The secondary plot involves preparations for a major live show for the soldiers which feature many MGM musical and comedy stars. For this half, all pretenses of a storyline are effectively abandoned as the film instead becomes a variety showcase of comedy, song, and dance, with all of the performers (save Kelly and Grayson) appearing as themselves. The show portion is hosted by Mickey Rooney.

==Guest stars==
Performing as "guest stars" in the film's show segment were: Judy Garland, Lena Horne, Red Skelton, Ann Sothern, Lucille Ball, Frank Morgan, Virginia O'Brien, Eleanor Powell, Marilyn Maxwell, June Allyson, Gloria DeHaven, Donna Reed, Margaret O'Brien, the Kay Kyser Orchestra, and others. Pianist-conductor José Iturbi appears as himself in both segments of the film; this was his first acting role in a film and he would go on to make several more appearances (usually playing himself) in MGM musicals.

==Musical numbers==
Highlights included a performance of "Let Me Call You Sweetheart" by Kelly and a mop, "Honeysuckle Rose" by Horne and Benny Carter's band, a tap dance solo by Powell (making her first appearance in a color film and her final MGM movie until 1950's Duchess of Idaho), Kay Kyser's band delivering a frantic and humorous medley of "I Dug a Ditch in Wichita" and "Should I?", and a Garland performance (with classical pianist José Iturbi) of Roger Edens' "The Joint is Really Jumpin' in Carnegie Hall" which includes an early use of the word "rock" in a musical sense. During the phone scene with Grayson, Iturbi performs an excerpt from Franz Liszt's Rhapsodie #11.

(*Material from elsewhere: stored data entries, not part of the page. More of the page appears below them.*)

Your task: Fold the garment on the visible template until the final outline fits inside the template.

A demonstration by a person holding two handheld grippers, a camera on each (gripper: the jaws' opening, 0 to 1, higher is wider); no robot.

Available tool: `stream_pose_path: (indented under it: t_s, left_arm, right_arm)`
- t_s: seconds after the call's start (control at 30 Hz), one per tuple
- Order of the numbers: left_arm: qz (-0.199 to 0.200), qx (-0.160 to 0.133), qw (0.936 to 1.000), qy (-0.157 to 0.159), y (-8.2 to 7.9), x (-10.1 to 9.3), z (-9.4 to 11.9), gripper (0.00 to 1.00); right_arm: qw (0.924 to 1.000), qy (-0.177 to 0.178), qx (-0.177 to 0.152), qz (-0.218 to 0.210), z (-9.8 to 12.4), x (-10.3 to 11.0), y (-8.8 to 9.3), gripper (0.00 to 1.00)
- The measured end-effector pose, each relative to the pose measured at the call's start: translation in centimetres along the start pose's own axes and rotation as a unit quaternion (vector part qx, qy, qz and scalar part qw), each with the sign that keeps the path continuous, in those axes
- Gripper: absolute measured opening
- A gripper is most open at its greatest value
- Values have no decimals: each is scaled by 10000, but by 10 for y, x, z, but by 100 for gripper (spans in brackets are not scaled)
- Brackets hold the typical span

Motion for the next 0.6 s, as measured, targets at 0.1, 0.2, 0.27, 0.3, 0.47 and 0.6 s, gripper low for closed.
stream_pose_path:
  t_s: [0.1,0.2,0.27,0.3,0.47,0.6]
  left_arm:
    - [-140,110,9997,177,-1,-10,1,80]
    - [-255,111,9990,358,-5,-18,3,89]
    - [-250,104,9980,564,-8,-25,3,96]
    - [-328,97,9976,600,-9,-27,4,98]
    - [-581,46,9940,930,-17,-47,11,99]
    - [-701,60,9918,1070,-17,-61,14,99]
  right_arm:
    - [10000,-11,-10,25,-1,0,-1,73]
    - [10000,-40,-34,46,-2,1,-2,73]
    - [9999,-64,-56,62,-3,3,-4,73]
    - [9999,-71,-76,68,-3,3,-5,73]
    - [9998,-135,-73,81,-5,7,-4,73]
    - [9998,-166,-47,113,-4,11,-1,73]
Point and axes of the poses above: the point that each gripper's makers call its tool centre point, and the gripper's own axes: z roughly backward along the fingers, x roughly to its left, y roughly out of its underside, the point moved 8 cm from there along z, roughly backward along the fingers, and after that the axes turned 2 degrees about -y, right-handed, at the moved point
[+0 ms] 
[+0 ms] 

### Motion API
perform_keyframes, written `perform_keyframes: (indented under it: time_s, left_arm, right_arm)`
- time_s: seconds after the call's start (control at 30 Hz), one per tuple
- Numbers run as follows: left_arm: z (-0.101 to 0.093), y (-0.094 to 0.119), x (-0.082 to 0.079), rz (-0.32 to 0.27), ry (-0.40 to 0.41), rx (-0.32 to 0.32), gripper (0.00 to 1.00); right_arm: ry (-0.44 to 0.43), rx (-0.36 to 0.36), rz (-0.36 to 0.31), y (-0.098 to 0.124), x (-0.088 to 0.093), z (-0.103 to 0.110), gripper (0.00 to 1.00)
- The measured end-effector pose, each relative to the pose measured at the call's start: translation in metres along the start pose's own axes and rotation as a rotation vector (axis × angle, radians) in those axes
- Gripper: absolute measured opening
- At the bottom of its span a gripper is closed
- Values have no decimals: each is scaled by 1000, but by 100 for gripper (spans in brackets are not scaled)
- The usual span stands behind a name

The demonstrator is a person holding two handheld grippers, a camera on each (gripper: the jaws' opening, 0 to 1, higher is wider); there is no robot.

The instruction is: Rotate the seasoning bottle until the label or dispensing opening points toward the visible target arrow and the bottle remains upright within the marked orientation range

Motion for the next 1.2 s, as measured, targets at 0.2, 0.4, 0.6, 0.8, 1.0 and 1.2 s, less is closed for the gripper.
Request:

"I Dug a Ditch in Wichita" (music by Burton Lane, lyrics by Lew Brown and Ralph Freed), a song told from the point of view of a soldier who used to dig ditches, is the movie's underlying theme song, performed several times in the film with different arrangements and approaches, climaxing in the above-mentioned Kay Kyser performance which runs four and a half minutes. The number showcases several of his featured performers and includes a few verses of another song, "Should I?". Grayson also sings a version, using an exaggerated (and out-of-character) "cowboy" accent, and Kelly dances to an instrumental version with a mop as his partner.

Earl K. Brent and Yip Harburg contributed the songs, "Let There Be Music" and "Private Miss Jones".

After a brief resumption (and resolution) of the earlier storyline, the film ends with Grayson leading an international chorus of men (the United Nations Chorus) in a song pleading for world peace. The song, entitled "United Nations on the March", actually predates the establishment of the United Nations political body by two years but not the Declaration by United Nations, which was made on 1 January 1942. The song used music by Dmitri Shostakovich from his famous "Song of the Counterplan" (the title song for the 1932 movie Counterplan), but the English-language text (by Harold Rome) had nothing to do with the original Russian lyrics. Due to misinterpretation of the name of the song's American version, some popular Russian media (e.g., Lenta.ru) reported that Shostakovich composed "the official UN Anthem".

==Reception==
According to MGM records, the film earned $3,751,000 in the U.S. and Canada and $2,135,000 elsewhere, resulting in a profit of $2,228,000.

The New York Times: "A veritable grab-bag of delights. Musically there is something for all tastes, from Jose Iturbi to boogie-woogie, from Kathryn Grayson and Sempra Libera to Judy Garland and The Joint is Really Jumping!. It would have been easy for Metro's labor to result in a top-heavy production under a less resourceful producer than Joe Pasternak. His steadying hand is quite evident."

The New York Herald Tribune: "A prodigal and sumptuous picture. It is [Gene] Kelly who saves the picture from being merely a parade of personalities - Judy Garland is attractive as she gets Iturbi to bang out some swing rhythms on the piano. - George Sidney has staged it expansively."

==Awards==
The film was nominated for three Academy Awards: Best Cinematography, Best Score, and Best Art Direction (Cedric Gibbons, Daniel B. Cathcart, Edwin B. Willis, Jacques Mersereau).

"Honeysuckle Rose" was nominated for the American Film Institute's 2004 list AFI's 100 Years...100 Songs.